Infinite direct sum decomposition of the heat semigroup on $\mathbb{R}^n$

Question

Consider the heat semigroup $Q_t$ on $L^2(\mathbb{R}^n)$ generated by the Laplace operator $\Delta=\sum_{i=1}^n\frac{\partial^2}{\partial x^2_i}$. Does there exist a direct sum decomposition $$\oplus_{k=1}^\infty \mathscr{H}_k \subseteq L^2(\mathbb{R}^n)$$ such that

1. $Q_t(\mathscr H_k)\subseteq \mathscr{H}_k$ for each $k$.
2. $\mathscr{H}_k$ is isometric to $L^2(\mathbb{R}^m)$ for some $m$ and for each $k$.

Answer 1

I might be misunderstanding the definitions, but isn't it kinda trivial to do with the Fourier transform?

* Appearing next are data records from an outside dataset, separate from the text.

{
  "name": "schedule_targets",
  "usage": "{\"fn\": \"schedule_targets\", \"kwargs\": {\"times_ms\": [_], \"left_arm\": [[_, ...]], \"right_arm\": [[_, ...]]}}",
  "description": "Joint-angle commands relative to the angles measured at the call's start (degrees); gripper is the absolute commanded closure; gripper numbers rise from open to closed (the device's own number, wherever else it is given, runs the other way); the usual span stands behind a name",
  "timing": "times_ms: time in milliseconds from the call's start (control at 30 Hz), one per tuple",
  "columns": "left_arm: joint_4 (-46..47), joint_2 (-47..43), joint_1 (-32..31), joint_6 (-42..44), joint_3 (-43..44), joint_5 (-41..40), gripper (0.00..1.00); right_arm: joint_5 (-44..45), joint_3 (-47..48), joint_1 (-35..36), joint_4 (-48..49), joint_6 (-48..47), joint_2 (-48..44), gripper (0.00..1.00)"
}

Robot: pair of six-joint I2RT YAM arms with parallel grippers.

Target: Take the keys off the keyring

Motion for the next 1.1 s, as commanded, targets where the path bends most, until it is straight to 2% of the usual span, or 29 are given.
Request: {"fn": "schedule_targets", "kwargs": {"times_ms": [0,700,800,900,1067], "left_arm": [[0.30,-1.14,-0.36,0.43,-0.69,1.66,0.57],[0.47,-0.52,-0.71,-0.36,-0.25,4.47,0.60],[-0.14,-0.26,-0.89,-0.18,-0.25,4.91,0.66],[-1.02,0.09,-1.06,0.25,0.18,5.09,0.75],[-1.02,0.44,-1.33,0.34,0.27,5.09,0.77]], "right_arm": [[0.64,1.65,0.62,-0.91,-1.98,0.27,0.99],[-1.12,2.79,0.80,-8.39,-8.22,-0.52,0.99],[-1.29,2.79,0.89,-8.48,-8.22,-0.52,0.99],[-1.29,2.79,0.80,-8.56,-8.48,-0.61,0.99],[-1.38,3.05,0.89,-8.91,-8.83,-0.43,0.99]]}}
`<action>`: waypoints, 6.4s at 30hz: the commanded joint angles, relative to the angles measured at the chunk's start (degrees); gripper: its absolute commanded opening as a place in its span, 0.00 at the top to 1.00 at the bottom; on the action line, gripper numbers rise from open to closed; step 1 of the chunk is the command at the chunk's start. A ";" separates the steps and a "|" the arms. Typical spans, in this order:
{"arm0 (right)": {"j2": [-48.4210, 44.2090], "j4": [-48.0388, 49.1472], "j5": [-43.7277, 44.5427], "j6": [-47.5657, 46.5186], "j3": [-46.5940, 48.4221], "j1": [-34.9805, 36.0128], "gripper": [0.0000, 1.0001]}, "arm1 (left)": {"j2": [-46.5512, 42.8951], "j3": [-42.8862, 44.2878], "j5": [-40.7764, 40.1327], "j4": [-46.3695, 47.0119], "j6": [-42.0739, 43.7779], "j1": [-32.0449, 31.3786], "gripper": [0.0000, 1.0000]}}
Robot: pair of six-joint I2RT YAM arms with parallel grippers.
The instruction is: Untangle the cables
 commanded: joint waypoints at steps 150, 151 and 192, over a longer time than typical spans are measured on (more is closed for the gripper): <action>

On the Fourier side $Q_t$ is a multiplication by $e^{-t |x|^2}$, and $L^2(A)$ for any $A\subset \mathbb{R}^n$ is invariant under all these guys (and, if $A$ has positive measure, it is isometric to all separable Hilbert spaces, so your second point is way more precise than it needs to be).

So, just chop $\mathbb{R}^n$ into countably many positive measure subsets and you are done. For example, an explicit choice is $\mathcal{H}_k = \mathcal{F}( L^2(\{x\in \mathbb{R}^n: k-1 < |x| \le k\}))$.